## [How to complete this task]
Which lines run from the one containing "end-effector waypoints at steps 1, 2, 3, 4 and" to the end of the records? Write them out exactly, both ends included, and nothing else.

......

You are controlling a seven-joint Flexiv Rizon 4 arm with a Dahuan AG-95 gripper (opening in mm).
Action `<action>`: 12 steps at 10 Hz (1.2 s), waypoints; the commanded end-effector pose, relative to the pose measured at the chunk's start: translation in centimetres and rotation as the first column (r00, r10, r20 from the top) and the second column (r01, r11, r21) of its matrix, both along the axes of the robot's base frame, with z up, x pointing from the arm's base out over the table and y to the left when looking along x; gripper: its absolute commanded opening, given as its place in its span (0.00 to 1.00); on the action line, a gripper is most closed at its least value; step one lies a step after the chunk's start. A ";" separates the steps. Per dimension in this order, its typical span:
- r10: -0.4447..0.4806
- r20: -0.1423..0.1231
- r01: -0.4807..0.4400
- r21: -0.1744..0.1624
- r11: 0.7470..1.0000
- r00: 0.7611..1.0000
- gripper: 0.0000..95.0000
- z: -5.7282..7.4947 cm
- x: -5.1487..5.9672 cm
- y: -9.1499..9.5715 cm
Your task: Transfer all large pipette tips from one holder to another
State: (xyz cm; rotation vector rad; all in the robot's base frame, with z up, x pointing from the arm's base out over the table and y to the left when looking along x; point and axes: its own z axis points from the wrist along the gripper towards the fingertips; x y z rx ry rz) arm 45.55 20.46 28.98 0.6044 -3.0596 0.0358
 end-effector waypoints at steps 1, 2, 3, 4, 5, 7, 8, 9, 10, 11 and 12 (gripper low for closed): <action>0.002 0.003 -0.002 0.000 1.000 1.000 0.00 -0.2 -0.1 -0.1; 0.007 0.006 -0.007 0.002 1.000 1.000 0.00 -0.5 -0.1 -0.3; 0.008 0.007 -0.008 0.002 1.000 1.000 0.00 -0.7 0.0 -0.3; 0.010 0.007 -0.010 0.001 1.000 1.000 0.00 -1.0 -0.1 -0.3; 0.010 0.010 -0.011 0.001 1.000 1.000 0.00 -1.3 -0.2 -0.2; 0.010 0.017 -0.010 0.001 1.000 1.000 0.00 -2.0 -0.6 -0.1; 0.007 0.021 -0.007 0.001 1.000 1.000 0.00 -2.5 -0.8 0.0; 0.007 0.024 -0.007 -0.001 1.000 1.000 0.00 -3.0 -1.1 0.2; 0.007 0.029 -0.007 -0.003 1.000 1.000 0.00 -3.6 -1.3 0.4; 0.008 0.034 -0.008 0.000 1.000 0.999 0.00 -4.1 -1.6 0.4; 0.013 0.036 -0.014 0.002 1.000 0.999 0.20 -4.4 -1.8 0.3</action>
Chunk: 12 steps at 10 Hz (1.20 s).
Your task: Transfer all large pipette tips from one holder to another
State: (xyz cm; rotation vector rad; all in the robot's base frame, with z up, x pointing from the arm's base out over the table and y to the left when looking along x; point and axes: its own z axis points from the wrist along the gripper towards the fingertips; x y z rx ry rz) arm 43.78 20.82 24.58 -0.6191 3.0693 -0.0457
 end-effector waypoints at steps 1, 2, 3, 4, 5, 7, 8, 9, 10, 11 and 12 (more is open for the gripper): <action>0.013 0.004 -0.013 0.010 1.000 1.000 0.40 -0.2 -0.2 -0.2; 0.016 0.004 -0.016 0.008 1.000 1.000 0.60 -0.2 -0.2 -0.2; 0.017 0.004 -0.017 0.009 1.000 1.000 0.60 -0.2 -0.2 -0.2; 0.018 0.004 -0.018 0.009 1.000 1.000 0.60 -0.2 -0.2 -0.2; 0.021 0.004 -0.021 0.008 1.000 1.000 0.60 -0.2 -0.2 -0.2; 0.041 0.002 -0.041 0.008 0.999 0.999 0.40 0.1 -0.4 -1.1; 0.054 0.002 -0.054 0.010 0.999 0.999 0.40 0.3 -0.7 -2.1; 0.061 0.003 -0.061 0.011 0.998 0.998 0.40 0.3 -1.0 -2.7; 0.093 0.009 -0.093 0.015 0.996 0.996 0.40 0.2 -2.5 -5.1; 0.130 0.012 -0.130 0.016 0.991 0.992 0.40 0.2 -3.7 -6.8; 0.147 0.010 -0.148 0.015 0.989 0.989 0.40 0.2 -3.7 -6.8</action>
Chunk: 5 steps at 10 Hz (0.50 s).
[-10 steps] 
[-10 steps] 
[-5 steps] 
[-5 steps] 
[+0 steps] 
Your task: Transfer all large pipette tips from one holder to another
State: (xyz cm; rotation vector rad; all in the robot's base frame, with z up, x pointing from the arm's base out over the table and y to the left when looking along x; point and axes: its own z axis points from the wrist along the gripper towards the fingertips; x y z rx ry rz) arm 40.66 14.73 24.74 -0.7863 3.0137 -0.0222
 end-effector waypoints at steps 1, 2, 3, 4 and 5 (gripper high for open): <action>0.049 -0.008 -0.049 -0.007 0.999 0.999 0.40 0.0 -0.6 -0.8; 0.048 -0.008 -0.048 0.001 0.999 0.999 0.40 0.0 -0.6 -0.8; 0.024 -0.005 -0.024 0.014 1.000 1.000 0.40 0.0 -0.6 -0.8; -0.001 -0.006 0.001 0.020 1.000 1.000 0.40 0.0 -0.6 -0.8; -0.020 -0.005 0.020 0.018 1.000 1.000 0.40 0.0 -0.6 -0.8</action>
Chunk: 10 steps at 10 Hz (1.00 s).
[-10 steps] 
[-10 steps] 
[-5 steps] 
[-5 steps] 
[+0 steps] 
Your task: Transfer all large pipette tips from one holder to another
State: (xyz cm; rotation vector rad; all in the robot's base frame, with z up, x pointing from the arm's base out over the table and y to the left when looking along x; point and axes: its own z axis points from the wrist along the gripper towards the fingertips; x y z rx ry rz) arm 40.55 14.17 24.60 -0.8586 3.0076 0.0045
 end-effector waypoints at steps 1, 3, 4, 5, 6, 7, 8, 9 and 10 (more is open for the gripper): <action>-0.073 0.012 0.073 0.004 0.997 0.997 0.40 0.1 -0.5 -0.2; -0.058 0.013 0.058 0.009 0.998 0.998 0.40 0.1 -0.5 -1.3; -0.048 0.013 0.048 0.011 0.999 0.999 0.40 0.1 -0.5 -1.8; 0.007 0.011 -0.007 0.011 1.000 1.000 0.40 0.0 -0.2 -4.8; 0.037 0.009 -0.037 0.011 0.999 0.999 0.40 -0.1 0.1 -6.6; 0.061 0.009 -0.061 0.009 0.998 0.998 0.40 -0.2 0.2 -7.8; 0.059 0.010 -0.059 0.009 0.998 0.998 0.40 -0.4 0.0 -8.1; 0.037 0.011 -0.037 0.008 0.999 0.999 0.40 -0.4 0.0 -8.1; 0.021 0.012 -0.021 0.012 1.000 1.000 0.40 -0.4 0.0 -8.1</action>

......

## [Problem solution]
 end-effector waypoints at steps 1, 2, 3, 4 and 5 (gripper high for open): <action>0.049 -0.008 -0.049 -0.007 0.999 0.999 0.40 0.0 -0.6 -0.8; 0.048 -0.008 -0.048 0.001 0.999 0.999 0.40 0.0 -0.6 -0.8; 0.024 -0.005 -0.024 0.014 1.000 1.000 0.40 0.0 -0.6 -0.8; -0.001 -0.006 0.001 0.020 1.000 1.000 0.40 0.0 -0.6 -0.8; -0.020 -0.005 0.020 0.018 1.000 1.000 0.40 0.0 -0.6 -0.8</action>
Chunk: 10 steps at 10 Hz (1.00 s).
[-10 steps] 
[-10 steps] 
[-5 steps] 
[-5 steps] 
[+0 steps] 
Your task: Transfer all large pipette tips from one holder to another
State: (xyz cm; rotation vector rad; all in the robot's base frame, with z up, x pointing from the arm's base out over the table and y to the left when looking along x; point and axes: its own z axis points from the wrist along the gripper towards the fingertips; x y z rx ry rz) arm 40.55 14.17 24.60 -0.8586 3.0076 0.0045
 end-effector waypoints at steps 1, 3, 4, 5, 6, 7, 8, 9 and 10 (more is open for the gripper): <action>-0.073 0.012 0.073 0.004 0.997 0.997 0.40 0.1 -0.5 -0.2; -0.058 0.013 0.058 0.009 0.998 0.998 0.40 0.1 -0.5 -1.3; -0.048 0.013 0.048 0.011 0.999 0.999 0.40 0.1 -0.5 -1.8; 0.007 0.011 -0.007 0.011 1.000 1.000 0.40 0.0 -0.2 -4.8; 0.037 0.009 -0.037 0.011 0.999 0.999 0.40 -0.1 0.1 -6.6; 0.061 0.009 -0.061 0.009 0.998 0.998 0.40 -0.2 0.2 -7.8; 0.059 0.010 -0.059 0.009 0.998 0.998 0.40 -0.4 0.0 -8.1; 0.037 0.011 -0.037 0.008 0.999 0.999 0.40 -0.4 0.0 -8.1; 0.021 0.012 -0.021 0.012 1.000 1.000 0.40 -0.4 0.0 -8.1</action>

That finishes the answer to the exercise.